Heavy chemotherapy has pushed back the malignant cells a little,
A slightly less maintenance treatment should control cancer
hold. But then something happened sooner or later in this type of cancer
always happens: he became resistant to drugs and continued to grow. if
strong as Wenger at the end of March 2015, suddenly had little air. for her
Support the airways and keep it open until further notice has become its prompt
Stents used, a kind of wire mesh tube. Primary tumor in
The lungs were irradiated several times in April, at least for its rapid growth
stop for the moment. Wenger 's body reacted strongly, chronic pneumonia and 41 degrees Fieber tied him to bed for four weeks, only high doses of cortisone and antibiotics brought relief. Once again, the question arises: what to do next?

Recognizing Cancer Cells

Alfred Zippelius, Deputy Chief Medical Officer, Oncology, University Hospital
Basel, who has accompanied Wenger from the beginning, introduced him to the choice: another
Chemotherapy cycle, associated with strong side effects and luck
only 10 to 15 percent that she will answer. Where the
Try to stop cancer with the help of immunotherapy. The goal of chemotherapy is to use as many cancer cells as possible with the help of toxic substances
with the side effect that even healthy body cells die.

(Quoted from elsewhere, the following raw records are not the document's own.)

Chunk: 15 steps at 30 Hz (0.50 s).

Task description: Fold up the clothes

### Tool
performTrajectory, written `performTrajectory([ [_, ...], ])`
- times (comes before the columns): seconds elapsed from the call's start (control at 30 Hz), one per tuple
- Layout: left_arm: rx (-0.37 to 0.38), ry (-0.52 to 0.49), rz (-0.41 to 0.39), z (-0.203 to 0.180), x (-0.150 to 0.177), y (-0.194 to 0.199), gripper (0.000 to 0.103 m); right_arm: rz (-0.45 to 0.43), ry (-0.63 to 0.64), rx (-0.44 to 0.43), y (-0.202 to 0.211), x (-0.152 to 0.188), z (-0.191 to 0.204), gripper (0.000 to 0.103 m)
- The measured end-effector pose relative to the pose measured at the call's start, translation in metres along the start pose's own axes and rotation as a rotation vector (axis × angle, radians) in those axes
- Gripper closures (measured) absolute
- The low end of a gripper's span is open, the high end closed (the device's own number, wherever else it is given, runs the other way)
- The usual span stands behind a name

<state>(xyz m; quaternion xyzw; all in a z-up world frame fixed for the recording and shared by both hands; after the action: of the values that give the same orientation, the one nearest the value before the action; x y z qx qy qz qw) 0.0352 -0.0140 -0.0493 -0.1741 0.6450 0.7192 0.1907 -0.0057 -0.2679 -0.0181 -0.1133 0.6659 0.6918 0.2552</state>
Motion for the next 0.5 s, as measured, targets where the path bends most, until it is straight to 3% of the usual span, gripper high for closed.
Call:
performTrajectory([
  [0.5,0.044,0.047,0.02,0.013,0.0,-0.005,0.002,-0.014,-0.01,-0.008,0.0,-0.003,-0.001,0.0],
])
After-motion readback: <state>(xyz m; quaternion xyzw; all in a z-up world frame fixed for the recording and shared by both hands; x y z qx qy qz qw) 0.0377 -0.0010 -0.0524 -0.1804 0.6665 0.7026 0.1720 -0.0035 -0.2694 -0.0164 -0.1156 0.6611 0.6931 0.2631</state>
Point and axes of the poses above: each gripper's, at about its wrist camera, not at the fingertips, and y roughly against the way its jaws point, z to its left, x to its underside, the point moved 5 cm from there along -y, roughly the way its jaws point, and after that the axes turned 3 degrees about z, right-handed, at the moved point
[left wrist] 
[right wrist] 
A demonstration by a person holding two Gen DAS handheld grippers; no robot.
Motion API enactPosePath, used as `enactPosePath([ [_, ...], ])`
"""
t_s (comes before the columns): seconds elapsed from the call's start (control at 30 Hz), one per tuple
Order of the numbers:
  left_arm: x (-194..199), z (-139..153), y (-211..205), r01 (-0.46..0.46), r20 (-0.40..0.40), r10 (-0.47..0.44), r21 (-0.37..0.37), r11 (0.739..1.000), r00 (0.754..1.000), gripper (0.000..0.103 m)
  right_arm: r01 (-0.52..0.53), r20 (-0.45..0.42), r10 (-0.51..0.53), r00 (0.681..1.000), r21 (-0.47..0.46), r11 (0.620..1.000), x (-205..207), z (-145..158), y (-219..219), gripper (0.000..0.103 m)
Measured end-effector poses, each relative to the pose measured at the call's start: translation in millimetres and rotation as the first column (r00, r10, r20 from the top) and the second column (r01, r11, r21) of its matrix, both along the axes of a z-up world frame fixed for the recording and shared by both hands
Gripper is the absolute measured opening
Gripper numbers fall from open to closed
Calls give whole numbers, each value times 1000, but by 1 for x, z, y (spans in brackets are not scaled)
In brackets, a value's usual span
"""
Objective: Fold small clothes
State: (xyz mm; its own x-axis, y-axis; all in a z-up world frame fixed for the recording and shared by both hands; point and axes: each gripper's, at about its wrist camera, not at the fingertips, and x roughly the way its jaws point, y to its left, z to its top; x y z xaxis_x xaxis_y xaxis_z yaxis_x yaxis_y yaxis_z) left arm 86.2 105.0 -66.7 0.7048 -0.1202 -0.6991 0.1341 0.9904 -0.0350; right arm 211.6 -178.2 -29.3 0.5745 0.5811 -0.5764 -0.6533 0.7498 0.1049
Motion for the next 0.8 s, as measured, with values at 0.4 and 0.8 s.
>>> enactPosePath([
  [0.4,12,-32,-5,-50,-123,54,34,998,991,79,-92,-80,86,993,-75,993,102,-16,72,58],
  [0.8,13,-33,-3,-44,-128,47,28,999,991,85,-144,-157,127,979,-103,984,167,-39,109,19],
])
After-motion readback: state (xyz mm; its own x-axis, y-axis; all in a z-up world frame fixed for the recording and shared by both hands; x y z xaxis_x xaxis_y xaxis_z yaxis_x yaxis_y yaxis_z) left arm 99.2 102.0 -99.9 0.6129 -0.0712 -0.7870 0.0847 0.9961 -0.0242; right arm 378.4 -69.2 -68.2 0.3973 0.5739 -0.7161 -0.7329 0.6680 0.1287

"In some patients who respond to immunotherapy, the tumor disappears completely."
Alfred Zippelius, Oncologist

Immunotherapy, on the other hand, is not targeted directly at cancer. On the contrary, she tries this
Allow the patient's immune system to recognize and recognize the cancer cells themselves
to face them. Again, there can be side effects, because sometimes the unleashed immune system attacks cancer instead of
Body on, for example, rashes or sometimes dangerous
Inflammation of the lungs, intestines, liver or thyroid gland can lead to it.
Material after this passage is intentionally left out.